* [Problem to solve]
Using the listing below, return every line that includes "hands".

* [Entries provided]

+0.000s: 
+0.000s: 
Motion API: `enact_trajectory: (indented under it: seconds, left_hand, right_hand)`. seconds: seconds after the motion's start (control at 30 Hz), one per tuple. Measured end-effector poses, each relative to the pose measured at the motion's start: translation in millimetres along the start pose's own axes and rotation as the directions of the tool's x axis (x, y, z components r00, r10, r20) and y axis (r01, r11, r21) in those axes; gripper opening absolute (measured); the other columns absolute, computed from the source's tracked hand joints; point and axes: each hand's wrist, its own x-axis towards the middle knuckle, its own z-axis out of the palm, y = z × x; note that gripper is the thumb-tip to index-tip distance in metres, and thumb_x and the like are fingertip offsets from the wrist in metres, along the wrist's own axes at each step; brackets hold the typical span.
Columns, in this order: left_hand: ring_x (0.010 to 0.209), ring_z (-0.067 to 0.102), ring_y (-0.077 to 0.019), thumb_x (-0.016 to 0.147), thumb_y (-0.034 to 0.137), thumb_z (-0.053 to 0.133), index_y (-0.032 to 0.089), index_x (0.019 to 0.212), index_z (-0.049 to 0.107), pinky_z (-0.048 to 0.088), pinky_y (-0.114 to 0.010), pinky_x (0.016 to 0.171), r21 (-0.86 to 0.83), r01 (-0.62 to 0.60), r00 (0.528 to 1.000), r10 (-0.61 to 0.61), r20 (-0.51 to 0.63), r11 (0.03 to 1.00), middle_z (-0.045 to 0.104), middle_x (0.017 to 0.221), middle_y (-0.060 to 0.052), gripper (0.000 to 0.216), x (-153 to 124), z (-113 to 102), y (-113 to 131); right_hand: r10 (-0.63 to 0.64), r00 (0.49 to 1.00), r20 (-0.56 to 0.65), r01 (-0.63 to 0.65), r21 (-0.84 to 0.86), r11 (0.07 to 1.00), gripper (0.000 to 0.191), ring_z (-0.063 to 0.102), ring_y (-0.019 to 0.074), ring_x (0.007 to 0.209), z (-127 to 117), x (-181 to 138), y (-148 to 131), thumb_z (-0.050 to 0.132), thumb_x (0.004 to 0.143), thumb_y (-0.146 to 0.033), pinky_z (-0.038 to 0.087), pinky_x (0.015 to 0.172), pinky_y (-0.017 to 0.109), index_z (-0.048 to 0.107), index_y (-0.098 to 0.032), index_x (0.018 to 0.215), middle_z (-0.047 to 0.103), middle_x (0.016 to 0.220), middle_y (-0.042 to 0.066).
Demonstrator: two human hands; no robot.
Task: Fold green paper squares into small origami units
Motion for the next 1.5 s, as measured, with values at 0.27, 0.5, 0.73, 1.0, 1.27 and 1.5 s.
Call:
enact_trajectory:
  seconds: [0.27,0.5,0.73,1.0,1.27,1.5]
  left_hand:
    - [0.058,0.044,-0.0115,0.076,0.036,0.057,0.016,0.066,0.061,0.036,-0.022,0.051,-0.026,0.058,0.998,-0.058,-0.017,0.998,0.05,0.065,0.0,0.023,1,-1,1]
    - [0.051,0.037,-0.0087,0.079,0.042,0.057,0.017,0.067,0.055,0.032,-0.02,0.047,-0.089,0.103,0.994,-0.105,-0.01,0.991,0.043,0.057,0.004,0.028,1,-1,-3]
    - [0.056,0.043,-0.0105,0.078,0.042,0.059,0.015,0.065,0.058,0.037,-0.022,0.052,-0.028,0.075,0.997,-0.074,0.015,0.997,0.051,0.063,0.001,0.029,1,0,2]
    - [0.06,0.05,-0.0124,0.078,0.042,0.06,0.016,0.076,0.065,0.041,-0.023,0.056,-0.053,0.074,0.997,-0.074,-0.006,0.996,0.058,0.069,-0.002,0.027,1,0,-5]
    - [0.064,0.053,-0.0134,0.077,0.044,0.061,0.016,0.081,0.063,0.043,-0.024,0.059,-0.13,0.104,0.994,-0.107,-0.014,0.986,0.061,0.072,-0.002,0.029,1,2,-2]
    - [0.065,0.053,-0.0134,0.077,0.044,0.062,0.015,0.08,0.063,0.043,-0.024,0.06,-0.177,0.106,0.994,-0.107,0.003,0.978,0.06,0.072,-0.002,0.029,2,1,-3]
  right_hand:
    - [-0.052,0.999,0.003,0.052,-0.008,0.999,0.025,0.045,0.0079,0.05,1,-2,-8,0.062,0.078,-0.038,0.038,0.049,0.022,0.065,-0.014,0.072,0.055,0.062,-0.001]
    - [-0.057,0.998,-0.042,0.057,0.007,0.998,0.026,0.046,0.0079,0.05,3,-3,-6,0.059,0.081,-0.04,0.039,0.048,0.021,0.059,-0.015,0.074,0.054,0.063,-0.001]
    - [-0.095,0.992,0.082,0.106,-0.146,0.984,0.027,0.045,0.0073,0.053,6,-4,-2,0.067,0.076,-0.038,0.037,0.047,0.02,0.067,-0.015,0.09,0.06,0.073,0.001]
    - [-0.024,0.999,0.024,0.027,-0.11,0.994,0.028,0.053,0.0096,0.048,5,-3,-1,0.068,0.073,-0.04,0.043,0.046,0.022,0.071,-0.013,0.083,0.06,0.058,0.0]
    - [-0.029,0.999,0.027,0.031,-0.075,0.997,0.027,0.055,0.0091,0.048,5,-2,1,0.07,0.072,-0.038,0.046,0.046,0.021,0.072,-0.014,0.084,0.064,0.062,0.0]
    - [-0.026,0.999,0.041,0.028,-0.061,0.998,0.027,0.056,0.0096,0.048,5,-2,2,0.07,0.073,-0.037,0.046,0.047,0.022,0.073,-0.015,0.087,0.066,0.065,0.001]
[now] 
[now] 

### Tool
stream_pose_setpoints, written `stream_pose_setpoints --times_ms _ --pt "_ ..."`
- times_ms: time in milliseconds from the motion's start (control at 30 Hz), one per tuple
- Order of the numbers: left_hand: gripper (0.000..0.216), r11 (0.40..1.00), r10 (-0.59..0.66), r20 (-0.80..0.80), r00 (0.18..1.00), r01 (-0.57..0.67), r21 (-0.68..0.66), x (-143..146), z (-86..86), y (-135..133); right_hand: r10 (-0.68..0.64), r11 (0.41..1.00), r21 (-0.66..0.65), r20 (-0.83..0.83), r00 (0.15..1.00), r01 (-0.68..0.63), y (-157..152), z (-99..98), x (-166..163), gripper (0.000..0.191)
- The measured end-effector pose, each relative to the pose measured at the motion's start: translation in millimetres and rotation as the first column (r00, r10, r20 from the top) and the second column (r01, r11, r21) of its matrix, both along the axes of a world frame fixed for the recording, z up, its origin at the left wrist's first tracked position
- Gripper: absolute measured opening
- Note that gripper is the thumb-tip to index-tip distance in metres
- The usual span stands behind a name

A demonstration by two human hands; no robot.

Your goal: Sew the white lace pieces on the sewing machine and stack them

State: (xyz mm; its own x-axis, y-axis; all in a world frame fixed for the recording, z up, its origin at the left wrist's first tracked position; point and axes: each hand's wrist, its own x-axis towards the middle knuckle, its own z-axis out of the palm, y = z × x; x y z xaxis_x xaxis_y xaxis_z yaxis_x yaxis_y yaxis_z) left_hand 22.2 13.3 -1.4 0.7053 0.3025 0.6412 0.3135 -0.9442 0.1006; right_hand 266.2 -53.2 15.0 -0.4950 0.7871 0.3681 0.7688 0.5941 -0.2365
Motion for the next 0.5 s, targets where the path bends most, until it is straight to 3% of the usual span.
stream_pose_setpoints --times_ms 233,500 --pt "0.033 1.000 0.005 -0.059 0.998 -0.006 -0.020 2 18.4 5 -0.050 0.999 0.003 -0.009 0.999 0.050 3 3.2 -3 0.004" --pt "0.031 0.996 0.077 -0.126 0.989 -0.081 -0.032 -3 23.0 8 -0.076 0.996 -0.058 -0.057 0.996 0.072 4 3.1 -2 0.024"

* [Output below]
Demonstrator: two human hands; no robot.
A demonstration by two human hands; no robot.

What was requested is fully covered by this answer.